From Reporter Issue 93

WHERE SHALL WE EAT?

The best regional restaurant guides are put together by writers with real local knowledge rather than by visiting culinary firemen. Exactly 10 years ago we reviewed here Edward Roch’s Eating Out in Provence and the Côte d’Azur. Roch, as old hands will recollect, was a “succulent-voiced”—Mandy Segrave’s expression—bon vivant who used to do a food show with Daevid Fortune on Riviera Radio and also occasionally wrote about restaurants in these pages. In his book he brought together his reports on some 120 eateries between Menton and Orange; these were laced with much incidental wisdom. Always look out, Roch advised, for places where there are lots of cars with local number-plates. They’re unlikely to be tourist rip-off joints. In town, look out for restaurants near large office-blocks which thrive on serving decent lunches to a regular clientele.

Roch is now out of date. “The best value on the Côte d’Azur,” he wrote a decade ago, “is to be found at the Auberge St. Donat in Plascassier.” Is this still true? Anyway, what can replace Roch in English? This year has seen for the first time an English version of the Guide Gantié (Guide Gantié, Nice). Jacques Gantié writes about food—and books—in Nice-Matin and brings to his task vast knowledge of the region seasoned with a passionate zeal to promote its attractions and products. The guide covers some 800 restaurants in the Alpes-Maritimes and the Var as well as in the Bouches-du-Rhône and the Vaucluse. Gantié is a trim-looking fellow and explains that he usually only takes small portions and leaves his glass half-full.
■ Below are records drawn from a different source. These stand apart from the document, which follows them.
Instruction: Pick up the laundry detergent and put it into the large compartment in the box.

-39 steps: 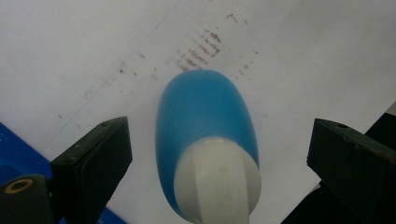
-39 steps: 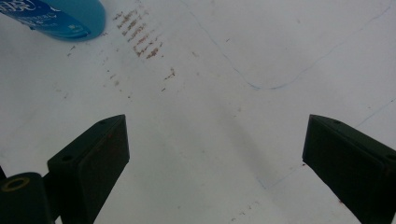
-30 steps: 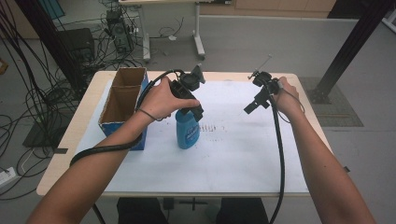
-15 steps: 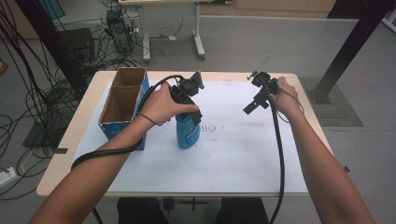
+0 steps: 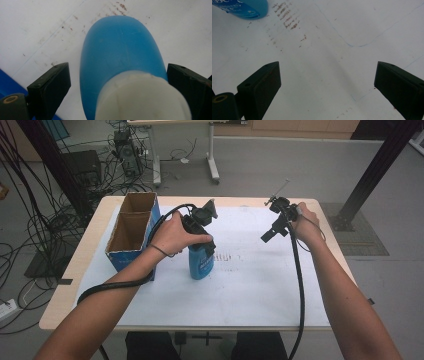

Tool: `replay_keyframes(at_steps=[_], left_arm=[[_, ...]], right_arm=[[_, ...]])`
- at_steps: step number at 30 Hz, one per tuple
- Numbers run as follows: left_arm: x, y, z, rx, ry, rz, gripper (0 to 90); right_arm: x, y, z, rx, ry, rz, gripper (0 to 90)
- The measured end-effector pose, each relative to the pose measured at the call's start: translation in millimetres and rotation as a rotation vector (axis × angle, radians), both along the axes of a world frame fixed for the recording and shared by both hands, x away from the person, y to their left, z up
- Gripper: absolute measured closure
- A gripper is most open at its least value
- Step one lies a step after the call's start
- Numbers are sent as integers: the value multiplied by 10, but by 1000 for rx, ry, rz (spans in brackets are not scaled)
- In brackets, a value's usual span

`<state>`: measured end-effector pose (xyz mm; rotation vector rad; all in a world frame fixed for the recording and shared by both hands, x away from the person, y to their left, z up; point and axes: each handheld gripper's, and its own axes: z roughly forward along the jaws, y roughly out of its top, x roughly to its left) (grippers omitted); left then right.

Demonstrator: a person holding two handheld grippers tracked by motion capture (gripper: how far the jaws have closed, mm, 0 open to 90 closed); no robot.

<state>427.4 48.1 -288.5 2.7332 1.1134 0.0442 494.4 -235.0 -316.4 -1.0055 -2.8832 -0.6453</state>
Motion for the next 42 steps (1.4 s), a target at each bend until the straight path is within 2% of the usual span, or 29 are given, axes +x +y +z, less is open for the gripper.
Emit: replay_keyframes(at_steps=[42], left_arm=[[-42, 3, 52, -10, -4, -5, 69]], right_arm=[[1, 21, 2, -9, 2, 5, 68]])
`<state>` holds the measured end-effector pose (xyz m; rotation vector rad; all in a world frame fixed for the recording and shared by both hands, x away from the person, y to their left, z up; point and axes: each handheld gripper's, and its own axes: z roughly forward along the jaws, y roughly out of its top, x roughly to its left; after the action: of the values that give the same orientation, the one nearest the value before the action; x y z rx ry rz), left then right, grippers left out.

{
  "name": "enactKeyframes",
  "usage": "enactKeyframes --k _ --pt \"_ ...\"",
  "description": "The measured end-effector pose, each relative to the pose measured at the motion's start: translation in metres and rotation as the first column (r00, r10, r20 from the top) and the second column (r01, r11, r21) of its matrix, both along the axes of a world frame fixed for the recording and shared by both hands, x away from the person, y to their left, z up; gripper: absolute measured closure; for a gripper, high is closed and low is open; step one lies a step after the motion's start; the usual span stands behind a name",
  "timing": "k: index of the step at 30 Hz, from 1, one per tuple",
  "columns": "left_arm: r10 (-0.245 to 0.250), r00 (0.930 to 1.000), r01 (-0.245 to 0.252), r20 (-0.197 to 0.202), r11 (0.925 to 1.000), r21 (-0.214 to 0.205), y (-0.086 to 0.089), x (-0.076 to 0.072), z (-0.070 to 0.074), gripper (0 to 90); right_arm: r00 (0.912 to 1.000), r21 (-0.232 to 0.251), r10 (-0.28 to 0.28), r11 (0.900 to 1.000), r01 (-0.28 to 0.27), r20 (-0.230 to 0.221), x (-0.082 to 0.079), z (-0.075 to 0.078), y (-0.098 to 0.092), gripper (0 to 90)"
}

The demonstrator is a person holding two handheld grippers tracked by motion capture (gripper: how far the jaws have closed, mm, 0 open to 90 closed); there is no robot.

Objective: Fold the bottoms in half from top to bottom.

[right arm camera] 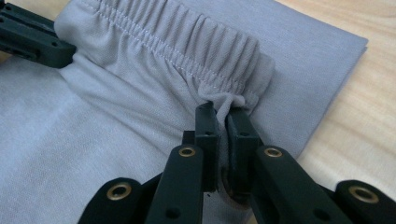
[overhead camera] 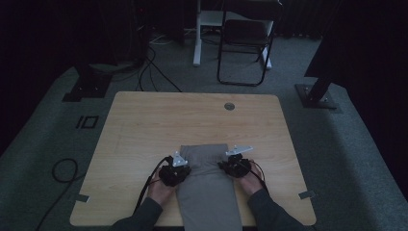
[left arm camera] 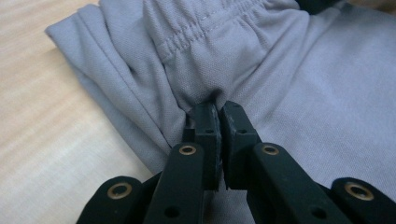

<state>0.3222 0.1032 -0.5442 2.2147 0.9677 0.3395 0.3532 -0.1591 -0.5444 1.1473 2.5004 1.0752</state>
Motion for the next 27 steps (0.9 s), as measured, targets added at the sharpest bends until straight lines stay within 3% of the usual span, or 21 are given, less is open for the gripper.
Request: enactKeyframes --k 2,5,9,15,19,24,27 --pt "0.013 0.9998 -0.013 0.014 0.9999 0.003 -0.001 0.008 -0.001 86.2 1.0 0.002 -0.009 1.0 0.009 0.003 0.006 0.0 0.001 85.9" --pt "0.046 0.9989 -0.046 0.011 0.9983 -0.036 0.0 0.022 -0.003 86.2 0.9995 0.002 -0.028 0.9996 0.028 0.014 0.016 -0.001 0.002 85.8" --pt "0.064 0.9976 -0.063 0.027 0.9974 -0.036 -0.003 0.036 -0.004 86.2 0.9981 0.019 -0.06 0.998 0.06 0.01 0.031 -0.002 0.0 85.8" --pt "0.075 0.9959 -0.074 0.051 0.9971 -0.02 -0.005 0.057 -0.004 86.1 0.996 -0.005 -0.084 0.9965 0.084 0.031 0.047 -0.001 0.003 85.6" --pt "0.114 0.9923 -0.111 0.05 0.9924 -0.053 0.001 0.076 -0.006 86.0 0.9955 -0.016 -0.089 0.9958 0.09 0.033 0.056 0.0 0.008 85.5" --pt "0.123 0.9897 -0.124 0.074 0.9923 0.005 -0.003 0.094 -0.004 86.0 0.9932 -0.056 -0.102 0.9929 0.105 0.056 0.076 0.001 0.016 85.4" --pt "0.136 0.9876 -0.138 0.078 0.9903 0.017 -0.004 0.107 -0.003 86.0 0.9907 -0.056 -0.125 0.9901 0.128 0.053 0.09 0.002 0.018 85.4"
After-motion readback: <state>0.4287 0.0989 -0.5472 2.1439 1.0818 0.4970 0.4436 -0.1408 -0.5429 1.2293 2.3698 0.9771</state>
The book is above all useful to someone seeking out a reputable restaurant anywhere from Aups to Apt, from Menton to Manosque. Gantié gives a clear indication of what’s served, but his tone is consistently bland. If he’s ever eaten badly he doesn’t tell us and he seems to get good service everywhere. Smiling, charming, welcoming and suchlike are favourite words. His tone only becomes sharper when he writes about what some places charge and this is useful. For example, of the Rive Droite in Nice, he warns that “the prices are aggressive.” In Gantié-speak that means an arm and a leg. The major criticism of the book is its bulk. With both English and French versions between the same covers, it runs to 856 pages and weighs in at 1.2 kilos. Gantié tells us that next year the English guide will appear separately. There’s also an on-line version at www.guidegantie.com.